What the task requires:
Output the data that follows exactly, line for line.

Exercise data:

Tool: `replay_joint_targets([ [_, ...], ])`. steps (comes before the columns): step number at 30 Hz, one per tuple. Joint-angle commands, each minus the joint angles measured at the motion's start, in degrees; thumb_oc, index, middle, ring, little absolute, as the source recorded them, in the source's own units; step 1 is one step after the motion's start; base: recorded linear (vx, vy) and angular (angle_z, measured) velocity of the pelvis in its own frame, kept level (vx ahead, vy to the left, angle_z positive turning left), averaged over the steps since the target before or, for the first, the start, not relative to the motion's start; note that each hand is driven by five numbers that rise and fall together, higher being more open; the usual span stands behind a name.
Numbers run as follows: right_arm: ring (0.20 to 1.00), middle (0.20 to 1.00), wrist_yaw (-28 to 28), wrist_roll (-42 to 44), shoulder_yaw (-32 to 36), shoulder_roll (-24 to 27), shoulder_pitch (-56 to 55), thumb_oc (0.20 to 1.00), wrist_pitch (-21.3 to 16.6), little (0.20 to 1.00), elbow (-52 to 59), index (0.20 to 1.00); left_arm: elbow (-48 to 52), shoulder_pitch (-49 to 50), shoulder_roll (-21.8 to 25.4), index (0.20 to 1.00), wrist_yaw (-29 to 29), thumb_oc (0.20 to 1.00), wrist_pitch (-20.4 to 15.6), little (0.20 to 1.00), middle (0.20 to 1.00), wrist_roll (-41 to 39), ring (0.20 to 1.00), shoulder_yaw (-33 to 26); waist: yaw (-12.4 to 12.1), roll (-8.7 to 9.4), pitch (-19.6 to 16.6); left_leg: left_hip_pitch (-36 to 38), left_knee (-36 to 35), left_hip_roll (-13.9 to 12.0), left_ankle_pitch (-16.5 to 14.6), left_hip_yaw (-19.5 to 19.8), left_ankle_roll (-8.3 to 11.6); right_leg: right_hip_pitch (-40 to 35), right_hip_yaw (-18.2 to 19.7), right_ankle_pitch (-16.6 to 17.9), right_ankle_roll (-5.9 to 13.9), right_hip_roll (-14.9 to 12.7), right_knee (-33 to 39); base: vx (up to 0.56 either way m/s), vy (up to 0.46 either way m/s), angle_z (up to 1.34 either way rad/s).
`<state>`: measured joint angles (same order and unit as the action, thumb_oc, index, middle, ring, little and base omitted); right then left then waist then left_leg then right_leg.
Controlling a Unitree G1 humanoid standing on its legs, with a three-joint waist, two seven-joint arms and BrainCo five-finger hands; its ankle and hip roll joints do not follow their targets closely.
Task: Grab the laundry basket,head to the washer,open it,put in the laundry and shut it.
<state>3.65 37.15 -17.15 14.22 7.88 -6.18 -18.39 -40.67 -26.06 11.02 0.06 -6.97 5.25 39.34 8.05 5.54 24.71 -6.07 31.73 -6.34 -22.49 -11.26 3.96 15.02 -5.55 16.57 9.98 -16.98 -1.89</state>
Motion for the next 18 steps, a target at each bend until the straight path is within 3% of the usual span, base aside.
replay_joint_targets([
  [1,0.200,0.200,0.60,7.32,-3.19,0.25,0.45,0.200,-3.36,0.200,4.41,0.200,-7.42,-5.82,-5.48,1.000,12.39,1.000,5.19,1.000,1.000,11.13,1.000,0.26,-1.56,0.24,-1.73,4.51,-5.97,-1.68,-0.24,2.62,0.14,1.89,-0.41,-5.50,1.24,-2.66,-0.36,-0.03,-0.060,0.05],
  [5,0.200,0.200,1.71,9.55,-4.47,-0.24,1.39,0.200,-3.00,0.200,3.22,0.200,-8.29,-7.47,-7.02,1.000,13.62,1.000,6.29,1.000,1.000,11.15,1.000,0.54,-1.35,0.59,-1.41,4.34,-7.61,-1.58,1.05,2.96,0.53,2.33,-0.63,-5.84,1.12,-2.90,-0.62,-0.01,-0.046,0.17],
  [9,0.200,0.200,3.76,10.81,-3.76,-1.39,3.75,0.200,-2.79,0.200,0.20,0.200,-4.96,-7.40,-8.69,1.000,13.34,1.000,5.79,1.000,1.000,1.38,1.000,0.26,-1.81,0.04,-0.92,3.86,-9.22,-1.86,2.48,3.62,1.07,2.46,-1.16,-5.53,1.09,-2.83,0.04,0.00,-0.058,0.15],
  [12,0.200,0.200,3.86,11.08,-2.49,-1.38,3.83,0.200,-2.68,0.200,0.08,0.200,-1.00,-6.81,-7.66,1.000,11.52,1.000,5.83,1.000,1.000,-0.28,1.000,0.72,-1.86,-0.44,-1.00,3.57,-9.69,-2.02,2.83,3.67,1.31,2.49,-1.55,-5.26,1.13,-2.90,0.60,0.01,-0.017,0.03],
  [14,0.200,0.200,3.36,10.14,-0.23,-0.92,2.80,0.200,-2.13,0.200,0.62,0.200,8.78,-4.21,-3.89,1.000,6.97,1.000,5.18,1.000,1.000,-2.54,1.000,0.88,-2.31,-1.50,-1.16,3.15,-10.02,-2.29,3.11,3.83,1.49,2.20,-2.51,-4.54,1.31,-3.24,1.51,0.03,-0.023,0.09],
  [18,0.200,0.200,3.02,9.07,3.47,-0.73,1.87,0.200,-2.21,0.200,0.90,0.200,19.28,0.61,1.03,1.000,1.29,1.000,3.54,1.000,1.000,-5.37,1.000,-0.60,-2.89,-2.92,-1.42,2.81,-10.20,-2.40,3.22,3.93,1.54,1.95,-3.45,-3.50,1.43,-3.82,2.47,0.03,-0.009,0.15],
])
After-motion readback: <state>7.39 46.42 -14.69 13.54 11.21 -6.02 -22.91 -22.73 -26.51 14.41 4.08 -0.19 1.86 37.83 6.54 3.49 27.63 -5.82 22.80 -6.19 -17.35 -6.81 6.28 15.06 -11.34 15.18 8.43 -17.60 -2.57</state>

Result of the task:
Tool: `replay_joint_targets([ [_, ...], ])`. steps (comes before the columns): step number at 30 Hz, one per tuple. Joint-angle commands, each minus the joint angles measured at the motion's start, in degrees; thumb_oc, index, middle, ring, little absolute, as the source recorded them, in the source's own units; step 1 is one step after the motion's start; base: recorded linear (vx, vy) and angular (angle_z, measured) velocity of the pelvis in its own frame, kept level (vx ahead, vy to the left, angle_z positive turning left), averaged over the steps since the target before or, for the first, the start, not relative to the motion's start; note that each hand is driven by five numbers that rise and fall together, higher being more open; the usual span stands behind a name.
Numbers run as follows: right_arm: ring (0.20 to 1.00), middle (0.20 to 1.00), wrist_yaw (-28 to 28), wrist_roll (-42 to 44), shoulder_yaw (-32 to 36), shoulder_roll (-24 to 27), shoulder_pitch (-56 to 55), thumb_oc (0.20 to 1.00), wrist_pitch (-21.3 to 16.6), little (0.20 to 1.00), elbow (-52 to 59), index (0.20 to 1.00); left_arm: elbow (-48 to 52), shoulder_pitch (-49 to 50), shoulder_roll (-21.8 to 25.4), index (0.20 to 1.00), wrist_yaw (-29 to 29), thumb_oc (0.20 to 1.00), wrist_pitch (-20.4 to 15.6), little (0.20 to 1.00), middle (0.20 to 1.00), wrist_roll (-41 to 39), ring (0.20 to 1.00), shoulder_yaw (-33 to 26); waist: yaw (-12.4 to 12.1), roll (-8.7 to 9.4), pitch (-19.6 to 16.6); left_leg: left_hip_pitch (-36 to 38), left_knee (-36 to 35), left_hip_roll (-13.9 to 12.0), left_ankle_pitch (-16.5 to 14.6), left_hip_yaw (-19.5 to 19.8), left_ankle_roll (-8.3 to 11.6); right_leg: right_hip_pitch (-40 to 35), right_hip_yaw (-18.2 to 19.7), right_ankle_pitch (-16.6 to 17.9), right_ankle_roll (-5.9 to 13.9), right_hip_roll (-14.9 to 12.7), right_knee (-33 to 39); base: vx (up to 0.56 either way m/s), vy (up to 0.46 either way m/s), angle_z (up to 1.34 either way rad/s).
`<state>`: measured joint angles (same order and unit as the action, thumb_oc, index, middle, ring, little and base omitted); right then left then waist then left_leg then right_leg.
Controlling a Unitree G1 humanoid standing on its legs, with a three-joint waist, two seven-joint arms and BrainCo five-finger hands; its ankle and hip roll joints do not follow their targets closely.
Task: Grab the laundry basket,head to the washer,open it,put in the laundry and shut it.
<state>3.65 37.15 -17.15 14.22 7.88 -6.18 -18.39 -40.67 -26.06 11.02 0.06 -6.97 5.25 39.34 8.05 5.54 24.71 -6.07 31.73 -6.34 -22.49 -11.26 3.96 15.02 -5.55 16.57 9.98 -16.98 -1.89</state>
Motion for the next 18 steps, a target at each bend until the straight path is within 3% of the usual span, base aside.
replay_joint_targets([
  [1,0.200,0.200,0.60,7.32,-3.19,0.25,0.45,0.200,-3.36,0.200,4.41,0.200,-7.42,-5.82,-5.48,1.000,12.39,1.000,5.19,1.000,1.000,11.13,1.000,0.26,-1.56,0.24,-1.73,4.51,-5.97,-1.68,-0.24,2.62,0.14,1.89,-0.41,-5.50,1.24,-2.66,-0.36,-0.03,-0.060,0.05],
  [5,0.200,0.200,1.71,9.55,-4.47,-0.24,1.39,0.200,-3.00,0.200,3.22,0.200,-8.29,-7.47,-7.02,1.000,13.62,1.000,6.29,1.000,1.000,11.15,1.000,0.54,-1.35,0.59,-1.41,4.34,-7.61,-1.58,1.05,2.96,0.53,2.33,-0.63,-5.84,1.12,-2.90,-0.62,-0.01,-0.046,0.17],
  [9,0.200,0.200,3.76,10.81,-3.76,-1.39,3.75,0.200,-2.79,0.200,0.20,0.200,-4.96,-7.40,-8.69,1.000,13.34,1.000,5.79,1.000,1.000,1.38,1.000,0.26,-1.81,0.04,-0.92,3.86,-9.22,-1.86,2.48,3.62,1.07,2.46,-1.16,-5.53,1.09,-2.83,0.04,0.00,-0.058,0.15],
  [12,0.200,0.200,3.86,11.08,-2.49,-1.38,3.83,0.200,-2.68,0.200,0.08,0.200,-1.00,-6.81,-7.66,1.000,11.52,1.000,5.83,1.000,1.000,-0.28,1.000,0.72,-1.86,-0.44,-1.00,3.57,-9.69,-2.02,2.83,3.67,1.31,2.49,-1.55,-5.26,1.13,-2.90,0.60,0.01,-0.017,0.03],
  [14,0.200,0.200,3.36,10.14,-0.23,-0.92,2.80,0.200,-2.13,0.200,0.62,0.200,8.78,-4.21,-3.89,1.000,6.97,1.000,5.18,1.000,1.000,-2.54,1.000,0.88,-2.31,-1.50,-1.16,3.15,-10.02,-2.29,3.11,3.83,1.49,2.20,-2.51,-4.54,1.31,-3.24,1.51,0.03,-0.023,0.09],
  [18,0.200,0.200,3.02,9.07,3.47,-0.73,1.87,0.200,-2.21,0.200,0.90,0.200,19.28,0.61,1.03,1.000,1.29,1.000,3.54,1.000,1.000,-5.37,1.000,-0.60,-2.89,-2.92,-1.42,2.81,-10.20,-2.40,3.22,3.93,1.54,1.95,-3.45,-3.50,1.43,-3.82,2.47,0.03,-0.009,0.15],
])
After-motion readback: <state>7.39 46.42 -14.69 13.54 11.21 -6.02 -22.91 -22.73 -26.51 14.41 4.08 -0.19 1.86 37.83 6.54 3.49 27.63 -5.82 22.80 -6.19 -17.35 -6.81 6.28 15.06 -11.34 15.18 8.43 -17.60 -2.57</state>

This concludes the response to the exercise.